How big does my corpus need to be before fine-tuning makes sense?

For LoRA on a domain-conversational task, a few thousand high-quality examples is often enough to move eval scores meaningfully. For full fine-tuning, tens of thousands. The honest answer is that "enough" depends on the task — calibration runs on a representative slice tell us before the full training compute is committed.

Will the trained model run on commodity hardware, or do I need a GPU cluster?

It depends on the parameter count and the latency target. A 7B-class model with LoRA adapters runs on a single modern GPU. A 70B-class model wants multiple GPUs or quantization. The deployment target is scoped before the base model is chosen — I do not train a model the customer cannot afford to host.

Do I own the weights, or do you?

You do. The training engagement transfers ownership of the trained weights, the training pipeline code, and the eval harness to you. The base model carries its own license (some open-weights bases are commercial-use-friendly, some are not); I scope license compatibility in the base-model selection report before the first training run.

Self-Model Training & Fine-Tuning

End-to-end training pipeline for a customer-owned model — corpus to deployable artifact, with a published eval score before promotion.

This is the training engagement. The deliverable is a customer-owned model — base architecture selected for the deployment target, fine-tuned on a corpus the customer prepared with me, packaged with a reproducible training pipeline, and shipped with an eval score against the customer's actual service tasks. The weights live with the customer. The training code lives in the customer's repository. The eval harness lives next to it.
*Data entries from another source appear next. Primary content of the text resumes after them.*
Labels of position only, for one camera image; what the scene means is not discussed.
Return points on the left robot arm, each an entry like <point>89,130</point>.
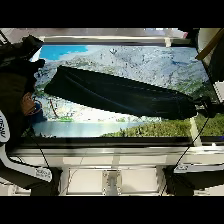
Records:
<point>23,171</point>

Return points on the black garment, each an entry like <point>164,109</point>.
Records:
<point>217,68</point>

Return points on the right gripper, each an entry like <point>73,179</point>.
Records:
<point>208,107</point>

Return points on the brown clothes hanger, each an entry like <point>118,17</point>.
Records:
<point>208,48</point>

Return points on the black pants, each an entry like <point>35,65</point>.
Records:
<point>120,95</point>

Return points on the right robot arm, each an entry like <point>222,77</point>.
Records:
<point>196,180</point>

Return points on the white garment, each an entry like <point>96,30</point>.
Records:
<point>204,38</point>

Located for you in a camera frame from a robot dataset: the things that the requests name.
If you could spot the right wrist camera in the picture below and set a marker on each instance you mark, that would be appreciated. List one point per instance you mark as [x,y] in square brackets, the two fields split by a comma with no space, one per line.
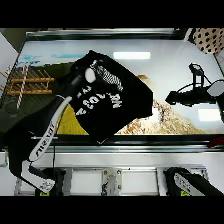
[196,70]

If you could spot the red white striped stick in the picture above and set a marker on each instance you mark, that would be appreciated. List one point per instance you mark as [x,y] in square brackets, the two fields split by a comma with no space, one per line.
[22,85]

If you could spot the white black-dotted cloth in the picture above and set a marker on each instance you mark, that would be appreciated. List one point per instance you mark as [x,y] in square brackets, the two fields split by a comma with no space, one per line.
[208,40]

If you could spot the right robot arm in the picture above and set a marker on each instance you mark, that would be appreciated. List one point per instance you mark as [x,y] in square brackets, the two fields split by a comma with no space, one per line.
[196,97]

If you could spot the black printed T-shirt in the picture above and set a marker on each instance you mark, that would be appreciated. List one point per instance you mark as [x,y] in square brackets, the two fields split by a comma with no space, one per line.
[110,113]

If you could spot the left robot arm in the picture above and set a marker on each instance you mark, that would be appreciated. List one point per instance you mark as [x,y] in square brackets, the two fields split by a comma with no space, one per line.
[23,133]

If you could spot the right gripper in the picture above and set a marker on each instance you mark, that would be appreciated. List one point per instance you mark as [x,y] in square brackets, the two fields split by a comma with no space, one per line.
[176,98]

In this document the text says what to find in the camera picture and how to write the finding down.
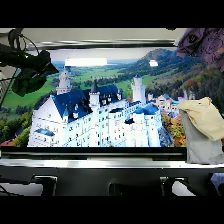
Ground black cable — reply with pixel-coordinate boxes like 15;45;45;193
7;28;40;55

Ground silver frame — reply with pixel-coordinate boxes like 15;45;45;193
0;155;224;197

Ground purple patterned garment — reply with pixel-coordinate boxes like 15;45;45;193
175;27;224;73

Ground grey garment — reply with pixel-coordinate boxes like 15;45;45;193
180;109;224;165

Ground cream garment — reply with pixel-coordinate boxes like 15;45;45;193
177;96;224;142

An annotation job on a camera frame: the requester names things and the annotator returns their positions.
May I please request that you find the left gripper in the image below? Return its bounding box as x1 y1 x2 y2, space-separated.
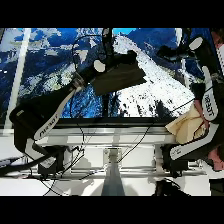
111 49 139 69

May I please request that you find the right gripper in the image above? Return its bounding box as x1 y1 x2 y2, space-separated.
156 44 184 63

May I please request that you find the black garment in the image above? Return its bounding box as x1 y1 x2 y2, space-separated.
90 62 148 97

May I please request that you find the beige garment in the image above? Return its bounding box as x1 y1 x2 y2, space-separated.
165 105 210 145

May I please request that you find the pink garment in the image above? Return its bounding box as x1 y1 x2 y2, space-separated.
207 145 224 172

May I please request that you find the black cable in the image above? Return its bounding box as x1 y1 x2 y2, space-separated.
116 97 196 164
69 34 105 148

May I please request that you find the silver frame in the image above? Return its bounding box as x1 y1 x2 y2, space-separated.
0 125 224 197

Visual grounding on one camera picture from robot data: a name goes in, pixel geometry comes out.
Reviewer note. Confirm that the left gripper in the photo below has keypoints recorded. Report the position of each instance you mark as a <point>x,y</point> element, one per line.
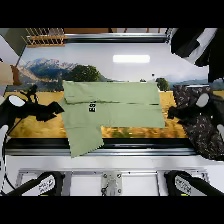
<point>50,110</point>

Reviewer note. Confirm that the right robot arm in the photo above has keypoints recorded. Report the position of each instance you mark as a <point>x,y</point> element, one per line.
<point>206,115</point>

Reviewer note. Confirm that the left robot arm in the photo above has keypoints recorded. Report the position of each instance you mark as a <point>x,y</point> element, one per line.
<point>13,111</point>

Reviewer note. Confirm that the dark patterned garment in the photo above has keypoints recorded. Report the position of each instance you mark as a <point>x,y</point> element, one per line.
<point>203,140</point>

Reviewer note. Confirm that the white garment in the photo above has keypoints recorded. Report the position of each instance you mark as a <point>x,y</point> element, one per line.
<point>202,45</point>

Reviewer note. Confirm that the light green garment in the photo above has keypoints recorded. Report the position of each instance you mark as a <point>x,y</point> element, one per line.
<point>113,106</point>

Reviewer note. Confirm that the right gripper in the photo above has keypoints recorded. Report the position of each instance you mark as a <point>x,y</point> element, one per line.
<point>175,114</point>

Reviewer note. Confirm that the black garment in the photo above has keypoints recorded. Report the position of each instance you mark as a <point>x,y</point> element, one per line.
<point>215,50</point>

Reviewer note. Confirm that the dark green garment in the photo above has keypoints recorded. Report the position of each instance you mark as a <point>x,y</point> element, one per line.
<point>15,38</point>

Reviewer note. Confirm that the silver frame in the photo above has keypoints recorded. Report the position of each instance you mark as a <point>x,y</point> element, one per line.
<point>110,153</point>

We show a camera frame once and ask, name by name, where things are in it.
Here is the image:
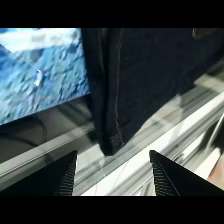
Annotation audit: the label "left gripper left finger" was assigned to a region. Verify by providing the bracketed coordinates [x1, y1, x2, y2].
[0, 149, 79, 197]

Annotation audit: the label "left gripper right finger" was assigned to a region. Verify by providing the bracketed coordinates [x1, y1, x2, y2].
[148, 149, 224, 197]

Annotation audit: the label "dark blue jeans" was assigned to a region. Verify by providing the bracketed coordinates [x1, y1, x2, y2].
[80, 27, 224, 157]

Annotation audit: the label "silver frame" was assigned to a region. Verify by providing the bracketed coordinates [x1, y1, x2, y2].
[0, 74, 224, 197]

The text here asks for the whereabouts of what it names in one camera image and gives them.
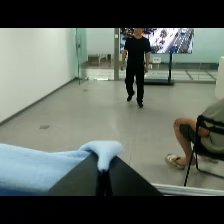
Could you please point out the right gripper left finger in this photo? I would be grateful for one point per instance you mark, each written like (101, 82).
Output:
(80, 181)

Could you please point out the silver frame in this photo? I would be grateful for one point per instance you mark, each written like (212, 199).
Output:
(190, 190)

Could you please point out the light blue garment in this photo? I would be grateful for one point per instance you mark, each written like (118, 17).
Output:
(40, 166)

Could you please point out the person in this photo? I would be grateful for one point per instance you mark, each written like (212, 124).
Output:
(135, 63)
(213, 133)

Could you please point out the black chair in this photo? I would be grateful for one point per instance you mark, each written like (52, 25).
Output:
(200, 146)

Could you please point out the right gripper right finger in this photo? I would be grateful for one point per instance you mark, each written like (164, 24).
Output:
(128, 183)

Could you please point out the screen on black stand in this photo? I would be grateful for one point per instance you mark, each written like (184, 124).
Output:
(173, 40)

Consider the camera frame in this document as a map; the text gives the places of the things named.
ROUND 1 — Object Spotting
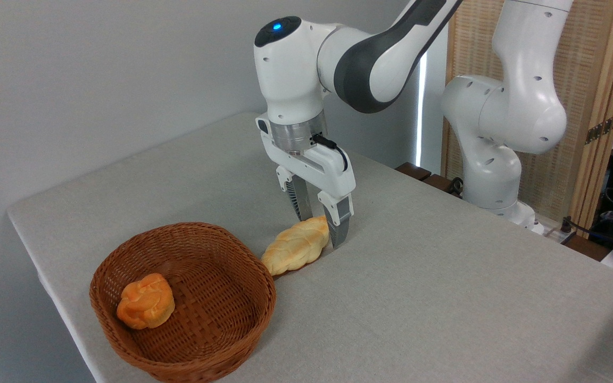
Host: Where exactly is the long braided golden bread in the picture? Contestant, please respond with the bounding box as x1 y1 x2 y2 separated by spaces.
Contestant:
261 215 331 276

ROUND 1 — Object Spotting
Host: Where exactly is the round orange bread roll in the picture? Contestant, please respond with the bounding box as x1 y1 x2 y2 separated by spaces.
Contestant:
117 273 175 330

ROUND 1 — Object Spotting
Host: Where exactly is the grey fabric table cover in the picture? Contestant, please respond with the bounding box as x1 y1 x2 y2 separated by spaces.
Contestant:
7 112 613 383

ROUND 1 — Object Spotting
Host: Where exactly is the rattan screen with wood frame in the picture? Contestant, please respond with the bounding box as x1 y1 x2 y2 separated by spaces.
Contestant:
446 0 613 230

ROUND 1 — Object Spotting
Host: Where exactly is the brown woven wicker basket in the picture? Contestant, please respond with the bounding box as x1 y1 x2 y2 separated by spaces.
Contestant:
89 222 277 383

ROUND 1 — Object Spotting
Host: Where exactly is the black metal screen hinge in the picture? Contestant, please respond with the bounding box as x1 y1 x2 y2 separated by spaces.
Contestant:
585 113 613 145

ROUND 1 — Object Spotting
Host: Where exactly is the dark brown wooden slat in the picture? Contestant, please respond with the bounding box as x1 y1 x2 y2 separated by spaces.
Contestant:
395 162 433 182
423 174 462 199
561 234 611 262

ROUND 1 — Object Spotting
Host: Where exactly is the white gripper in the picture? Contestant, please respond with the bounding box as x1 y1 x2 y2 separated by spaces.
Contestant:
256 114 356 249

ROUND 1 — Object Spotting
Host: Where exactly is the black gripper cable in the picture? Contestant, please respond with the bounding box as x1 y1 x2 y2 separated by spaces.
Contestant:
312 134 349 172

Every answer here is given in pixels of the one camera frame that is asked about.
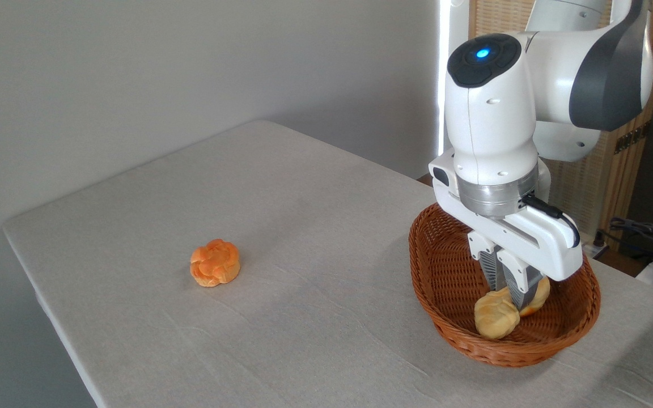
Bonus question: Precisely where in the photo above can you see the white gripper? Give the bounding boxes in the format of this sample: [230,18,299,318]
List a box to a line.
[429,150,583,311]

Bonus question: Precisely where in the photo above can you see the pale braided bread loaf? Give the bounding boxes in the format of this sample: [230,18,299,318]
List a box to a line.
[474,277,551,341]

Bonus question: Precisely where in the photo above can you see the brown wicker basket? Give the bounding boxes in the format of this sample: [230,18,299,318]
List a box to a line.
[409,203,602,368]

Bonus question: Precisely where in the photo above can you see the grey tablecloth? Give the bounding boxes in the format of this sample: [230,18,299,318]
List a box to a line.
[2,119,653,408]

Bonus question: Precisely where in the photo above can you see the dark metal screen hinge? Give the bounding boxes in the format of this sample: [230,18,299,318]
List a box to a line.
[614,122,651,155]

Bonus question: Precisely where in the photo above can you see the orange round bun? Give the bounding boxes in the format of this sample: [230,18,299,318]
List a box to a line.
[190,239,241,287]

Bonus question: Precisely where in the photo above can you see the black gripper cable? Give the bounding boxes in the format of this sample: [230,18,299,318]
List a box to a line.
[522,194,581,249]

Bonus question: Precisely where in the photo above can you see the black cable bundle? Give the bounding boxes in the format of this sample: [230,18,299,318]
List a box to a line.
[596,217,653,268]

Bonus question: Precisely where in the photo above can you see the white vertical frame strip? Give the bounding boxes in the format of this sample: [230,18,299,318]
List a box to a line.
[437,0,470,158]

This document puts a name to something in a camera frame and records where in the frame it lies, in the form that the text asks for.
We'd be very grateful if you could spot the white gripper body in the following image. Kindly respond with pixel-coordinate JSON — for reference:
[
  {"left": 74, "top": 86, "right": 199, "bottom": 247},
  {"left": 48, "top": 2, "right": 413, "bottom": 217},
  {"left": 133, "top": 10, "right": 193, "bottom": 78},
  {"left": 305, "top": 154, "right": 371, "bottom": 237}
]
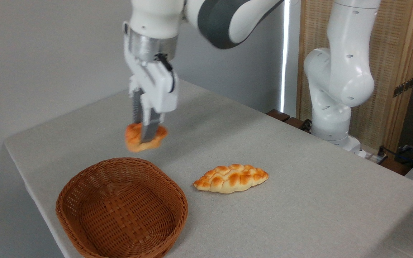
[{"left": 123, "top": 22, "right": 179, "bottom": 114}]

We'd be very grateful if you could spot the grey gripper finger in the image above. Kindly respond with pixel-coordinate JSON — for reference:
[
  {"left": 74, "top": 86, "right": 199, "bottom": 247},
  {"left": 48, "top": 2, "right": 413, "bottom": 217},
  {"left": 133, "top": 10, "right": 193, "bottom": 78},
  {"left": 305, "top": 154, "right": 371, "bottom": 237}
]
[
  {"left": 140, "top": 107, "right": 164, "bottom": 144},
  {"left": 129, "top": 85, "right": 144, "bottom": 124}
]

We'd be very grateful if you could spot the small round bread roll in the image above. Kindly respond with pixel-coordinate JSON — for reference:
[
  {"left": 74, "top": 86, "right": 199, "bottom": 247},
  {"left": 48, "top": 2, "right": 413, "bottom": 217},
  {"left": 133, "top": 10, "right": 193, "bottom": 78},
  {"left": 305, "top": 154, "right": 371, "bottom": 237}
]
[{"left": 125, "top": 123, "right": 169, "bottom": 153}]

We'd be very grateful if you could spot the brown woven wicker basket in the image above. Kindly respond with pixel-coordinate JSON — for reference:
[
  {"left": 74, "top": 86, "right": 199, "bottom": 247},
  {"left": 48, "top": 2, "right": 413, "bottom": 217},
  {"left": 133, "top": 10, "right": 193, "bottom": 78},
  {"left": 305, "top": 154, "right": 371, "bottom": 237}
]
[{"left": 56, "top": 157, "right": 189, "bottom": 258}]

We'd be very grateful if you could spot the long braided bread loaf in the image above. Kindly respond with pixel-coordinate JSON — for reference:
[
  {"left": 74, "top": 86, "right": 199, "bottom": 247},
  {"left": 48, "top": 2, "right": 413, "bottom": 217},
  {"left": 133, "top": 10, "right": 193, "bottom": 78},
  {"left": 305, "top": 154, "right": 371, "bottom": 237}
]
[{"left": 193, "top": 164, "right": 269, "bottom": 194}]

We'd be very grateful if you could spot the dark brown wooden block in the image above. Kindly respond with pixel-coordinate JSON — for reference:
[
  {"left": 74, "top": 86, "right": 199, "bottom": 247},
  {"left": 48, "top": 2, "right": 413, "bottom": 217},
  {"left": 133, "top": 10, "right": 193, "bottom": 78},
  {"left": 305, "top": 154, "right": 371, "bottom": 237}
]
[
  {"left": 285, "top": 117, "right": 312, "bottom": 133},
  {"left": 266, "top": 109, "right": 291, "bottom": 122}
]

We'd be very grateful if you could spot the metal hinge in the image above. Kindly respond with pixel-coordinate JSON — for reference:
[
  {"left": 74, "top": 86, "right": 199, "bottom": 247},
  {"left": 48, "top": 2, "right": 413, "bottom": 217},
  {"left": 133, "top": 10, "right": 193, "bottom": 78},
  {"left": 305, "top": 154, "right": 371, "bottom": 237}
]
[{"left": 393, "top": 77, "right": 413, "bottom": 98}]

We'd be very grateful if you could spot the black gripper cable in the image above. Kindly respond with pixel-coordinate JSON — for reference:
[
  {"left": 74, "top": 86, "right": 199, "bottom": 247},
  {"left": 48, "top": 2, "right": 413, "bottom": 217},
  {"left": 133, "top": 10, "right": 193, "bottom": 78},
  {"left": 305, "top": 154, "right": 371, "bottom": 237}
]
[{"left": 154, "top": 53, "right": 176, "bottom": 94}]

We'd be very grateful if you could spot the black cable bundle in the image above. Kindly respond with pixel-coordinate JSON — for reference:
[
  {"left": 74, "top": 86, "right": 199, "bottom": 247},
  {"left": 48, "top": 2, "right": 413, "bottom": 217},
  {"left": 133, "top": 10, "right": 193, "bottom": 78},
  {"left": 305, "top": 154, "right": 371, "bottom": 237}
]
[{"left": 376, "top": 144, "right": 413, "bottom": 169}]

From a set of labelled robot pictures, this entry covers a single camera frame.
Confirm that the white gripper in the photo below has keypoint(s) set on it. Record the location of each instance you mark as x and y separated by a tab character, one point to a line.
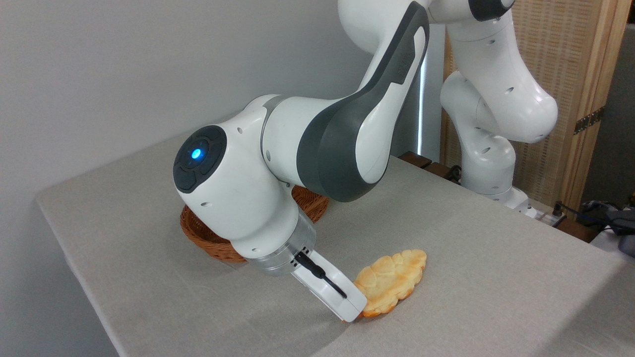
337	297

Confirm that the leaf-shaped bread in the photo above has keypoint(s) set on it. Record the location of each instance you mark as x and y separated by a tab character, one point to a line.
392	277

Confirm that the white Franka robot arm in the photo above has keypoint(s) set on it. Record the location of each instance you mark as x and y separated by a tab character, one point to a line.
238	198

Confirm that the vertical white light strip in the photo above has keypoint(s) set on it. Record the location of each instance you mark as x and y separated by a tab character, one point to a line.
423	109

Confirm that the brown wicker basket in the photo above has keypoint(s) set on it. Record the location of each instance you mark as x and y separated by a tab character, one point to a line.
208	243

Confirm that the metal screen hinge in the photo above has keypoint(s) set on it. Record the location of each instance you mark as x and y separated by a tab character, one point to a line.
589	120

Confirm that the white power strip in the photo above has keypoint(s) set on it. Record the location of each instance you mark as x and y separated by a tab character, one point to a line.
545	215

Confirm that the grey tablecloth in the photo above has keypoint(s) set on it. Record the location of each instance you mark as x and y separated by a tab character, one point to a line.
471	297

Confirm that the dark grey bundled object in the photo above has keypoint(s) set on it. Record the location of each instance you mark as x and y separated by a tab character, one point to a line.
612	220

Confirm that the wooden rattan folding screen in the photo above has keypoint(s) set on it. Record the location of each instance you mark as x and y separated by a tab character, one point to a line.
570	64

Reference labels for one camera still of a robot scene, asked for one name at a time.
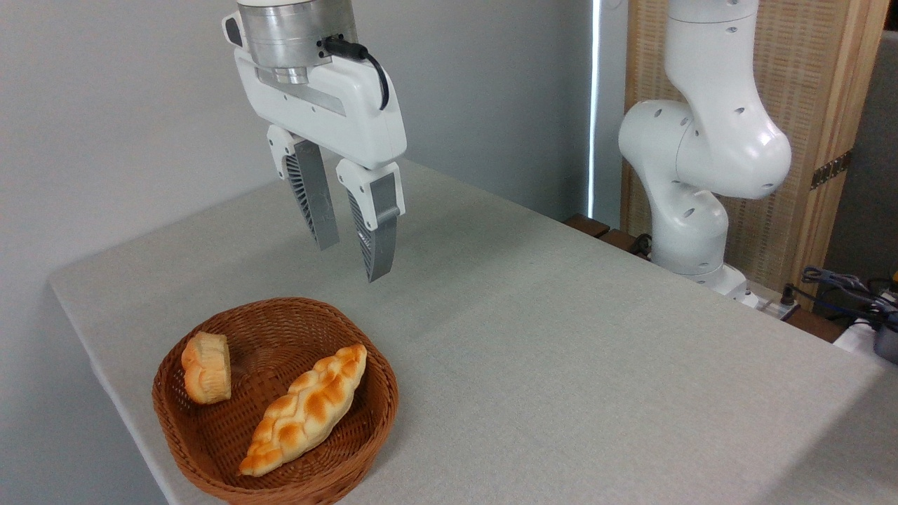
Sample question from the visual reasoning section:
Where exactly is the bamboo folding screen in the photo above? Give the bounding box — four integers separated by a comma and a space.
621, 0, 892, 313

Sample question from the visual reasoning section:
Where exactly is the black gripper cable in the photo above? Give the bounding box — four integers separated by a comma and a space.
319, 35, 390, 112

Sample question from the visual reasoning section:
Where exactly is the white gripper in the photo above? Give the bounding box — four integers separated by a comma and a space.
222, 11, 408, 283

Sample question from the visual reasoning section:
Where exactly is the silver robot base connector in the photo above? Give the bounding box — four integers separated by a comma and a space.
744, 281, 800, 321

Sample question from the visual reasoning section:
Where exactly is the silver metal wrist flange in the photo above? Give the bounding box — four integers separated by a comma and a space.
237, 3, 358, 85

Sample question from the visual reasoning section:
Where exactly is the small round bread bun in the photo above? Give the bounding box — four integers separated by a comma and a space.
181, 331, 232, 405

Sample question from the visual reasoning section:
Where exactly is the brown wicker basket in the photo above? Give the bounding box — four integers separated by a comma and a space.
152, 297, 399, 505

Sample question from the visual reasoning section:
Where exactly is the light grey tablecloth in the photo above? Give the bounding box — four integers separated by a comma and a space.
48, 158, 898, 505

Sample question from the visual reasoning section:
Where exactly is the white vertical light strip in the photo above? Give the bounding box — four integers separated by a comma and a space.
588, 0, 602, 218

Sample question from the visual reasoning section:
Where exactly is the metal screen hinge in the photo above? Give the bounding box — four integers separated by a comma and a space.
810, 149, 854, 191

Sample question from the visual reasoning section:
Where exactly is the grey device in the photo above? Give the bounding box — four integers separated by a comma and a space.
873, 323, 898, 364

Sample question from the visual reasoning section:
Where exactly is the long braided bread loaf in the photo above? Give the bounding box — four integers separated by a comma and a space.
239, 343, 368, 478

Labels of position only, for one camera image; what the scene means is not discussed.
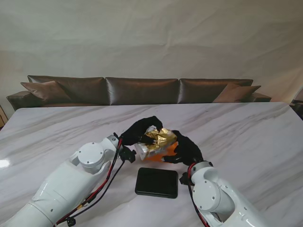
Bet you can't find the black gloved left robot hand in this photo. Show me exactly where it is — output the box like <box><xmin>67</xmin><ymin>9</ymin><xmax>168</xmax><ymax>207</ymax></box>
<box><xmin>119</xmin><ymin>115</ymin><xmax>164</xmax><ymax>146</ymax></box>

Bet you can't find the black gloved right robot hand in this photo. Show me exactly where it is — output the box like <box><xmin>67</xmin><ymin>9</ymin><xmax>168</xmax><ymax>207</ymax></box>
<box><xmin>163</xmin><ymin>130</ymin><xmax>204</xmax><ymax>166</ymax></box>

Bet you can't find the gold tissue pack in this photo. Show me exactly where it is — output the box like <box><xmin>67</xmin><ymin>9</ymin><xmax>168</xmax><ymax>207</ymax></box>
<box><xmin>134</xmin><ymin>126</ymin><xmax>178</xmax><ymax>161</ymax></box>

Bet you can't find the orange tissue box cover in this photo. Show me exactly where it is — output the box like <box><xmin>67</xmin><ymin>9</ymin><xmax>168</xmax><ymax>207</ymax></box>
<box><xmin>142</xmin><ymin>141</ymin><xmax>179</xmax><ymax>163</ymax></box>

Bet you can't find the black tissue box base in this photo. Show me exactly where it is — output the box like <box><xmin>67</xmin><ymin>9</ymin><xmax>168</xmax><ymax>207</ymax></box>
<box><xmin>134</xmin><ymin>167</ymin><xmax>178</xmax><ymax>199</ymax></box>

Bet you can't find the brown sofa back cushion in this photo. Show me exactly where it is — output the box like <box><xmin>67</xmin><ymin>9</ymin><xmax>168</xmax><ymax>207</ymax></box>
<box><xmin>179</xmin><ymin>78</ymin><xmax>254</xmax><ymax>104</ymax></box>
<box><xmin>27</xmin><ymin>75</ymin><xmax>107</xmax><ymax>105</ymax></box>
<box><xmin>105</xmin><ymin>77</ymin><xmax>179</xmax><ymax>106</ymax></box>

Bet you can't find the brown throw pillow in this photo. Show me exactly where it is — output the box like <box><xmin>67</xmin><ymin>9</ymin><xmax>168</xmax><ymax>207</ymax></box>
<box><xmin>20</xmin><ymin>80</ymin><xmax>71</xmax><ymax>102</ymax></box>
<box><xmin>213</xmin><ymin>84</ymin><xmax>262</xmax><ymax>103</ymax></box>

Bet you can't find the brown leather sofa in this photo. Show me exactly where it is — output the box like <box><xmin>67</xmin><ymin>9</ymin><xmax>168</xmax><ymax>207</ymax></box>
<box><xmin>6</xmin><ymin>75</ymin><xmax>272</xmax><ymax>112</ymax></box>

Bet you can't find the dark side furniture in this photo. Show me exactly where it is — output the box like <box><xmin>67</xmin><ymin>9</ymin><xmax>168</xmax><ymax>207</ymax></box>
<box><xmin>290</xmin><ymin>98</ymin><xmax>303</xmax><ymax>120</ymax></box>

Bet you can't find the wooden slatted furniture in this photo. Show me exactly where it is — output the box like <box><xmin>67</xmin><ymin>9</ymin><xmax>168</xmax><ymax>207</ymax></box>
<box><xmin>0</xmin><ymin>104</ymin><xmax>7</xmax><ymax>130</ymax></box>

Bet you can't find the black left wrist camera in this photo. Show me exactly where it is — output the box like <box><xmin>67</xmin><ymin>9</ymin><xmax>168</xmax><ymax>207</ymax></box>
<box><xmin>119</xmin><ymin>148</ymin><xmax>137</xmax><ymax>163</ymax></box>

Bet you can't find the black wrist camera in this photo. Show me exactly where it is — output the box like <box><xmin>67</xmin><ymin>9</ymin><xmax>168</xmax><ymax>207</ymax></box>
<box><xmin>179</xmin><ymin>172</ymin><xmax>190</xmax><ymax>187</ymax></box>
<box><xmin>119</xmin><ymin>148</ymin><xmax>137</xmax><ymax>163</ymax></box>

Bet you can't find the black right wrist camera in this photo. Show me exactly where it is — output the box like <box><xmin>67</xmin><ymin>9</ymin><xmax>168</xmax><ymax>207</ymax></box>
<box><xmin>179</xmin><ymin>172</ymin><xmax>190</xmax><ymax>187</ymax></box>

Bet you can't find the red black right arm cable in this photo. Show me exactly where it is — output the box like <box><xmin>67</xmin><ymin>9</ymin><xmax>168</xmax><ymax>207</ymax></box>
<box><xmin>187</xmin><ymin>165</ymin><xmax>210</xmax><ymax>227</ymax></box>

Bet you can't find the red black arm cable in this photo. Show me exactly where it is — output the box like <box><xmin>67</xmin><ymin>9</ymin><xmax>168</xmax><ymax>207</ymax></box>
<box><xmin>54</xmin><ymin>138</ymin><xmax>124</xmax><ymax>225</ymax></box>
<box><xmin>187</xmin><ymin>165</ymin><xmax>210</xmax><ymax>227</ymax></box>

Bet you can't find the red black left arm cable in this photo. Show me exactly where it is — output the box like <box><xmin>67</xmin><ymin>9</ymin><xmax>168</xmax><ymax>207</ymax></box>
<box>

The buyer for this page is a support or product leader who already has a corpus — helpdesk transcripts, knowledge base articles, recorded calls, product documentation — and has decided the model is strategic rather than a side feature. The decision matters. A wrapper is shipped in a week; a self-model takes a quarter. If the corpus does not yet exist or the strategic case has not been made, the wrapper engagement on the parent Customer Service AI Models page is the honest answer.

The pipeline, end to end

Corpus preparation

Extraction from helpdesk transcripts (Zendesk, Salesforce, Freshdesk, Intercom), knowledge bases (Confluence, Notion, SharePoint), recorded calls (transcribed with the customer's choice of pipeline), and product documentation. PII redaction with reviewable rules. Deduplication. Quality scoring so the training set is not weighted toward the noisiest tickets.

Base model selection

Open-weights families for self-hosting; license-compatible options for commercial use; parameter count chosen against the latency and hardware budget. The decision is technical fit, not brand preference. I scope this against the customer's deployment target — on-prem GPU pool, VPC, or hybrid — before any training compute is committed.

Fine-tuning approach

LoRA or QLoRA where the corpus size and the hardware budget justify them; full fine-tuning where the volume warrants it; distillation where the deployment target is edge inference. Reproducible training runs with versioned hyperparameters, so the run that produced the deployable weights can be replayed against a different base or a refreshed corpus.

Eval harness

Built against the customer's actual service tasks — answering a returning customer about a known ticket, summarizing a long thread for a human agent, escalating cleanly when the confidence threshold drops. Pre- and post-training scores published with the deliverable. The eval harness lives with the customer and is run on every retraining run, not just the first.

What I ship

Corpus extraction and preparation. Helpdesk, KB, calls, product docs — extracted, redacted, deduplicated, quality-scored.
Base-model selection report. Open-weights candidates, license review, parameter-count tradeoffs against the deployment target.
Fine-tuning pipeline. LoRA, QLoRA, full, or distillation — versioned hyperparameters, reproducible runs.
Eval harness against real customer tasks. Pre- and post-training scores published with the deliverable.
Retraining-trigger policy. Written, with corpus-drift threshold and eval gate.
Handover documentation and 30-day support. Runbook a second engineer can execute.

Where it fits

The corpus already exists

Three years of Zendesk. A Confluence KB. A library of recorded calls. The data is there; the pipeline that turns it into a trained model is what is missing.

The wrapper is hitting limits

The per-token bill climbs with ticket volume; the hallucination rate on domain vocabulary will not improve with more prompt engineering. The next step is a fine-tune.

Regulation requires in-perimeter inference

Healthcare, finance, defense-adjacent. The data cannot leave the compliance boundary. The model needs to live inside it.

How I work

Every engagement opens with a written training brief: corpus inventory, base-model candidates with tradeoffs, fine-tuning approach, eval-task definition, hardware and license constraints, and a phased plan. The brief ships before any training compute is committed. Calibration runs come first; the full run follows only when the calibration eval confirms the approach is sound. The principal carrying the work is described on the about page.

Engagement model

Discovery and corpus preparation run two weeks. Calibration fine-tune runs one to two weeks. Full training and eval-harness construction run three to six weeks. Handover runs one to two weeks. A 30-day support window follows. Wrapper engagements — when that is the honest scope — ship in days. The decision is named on day one.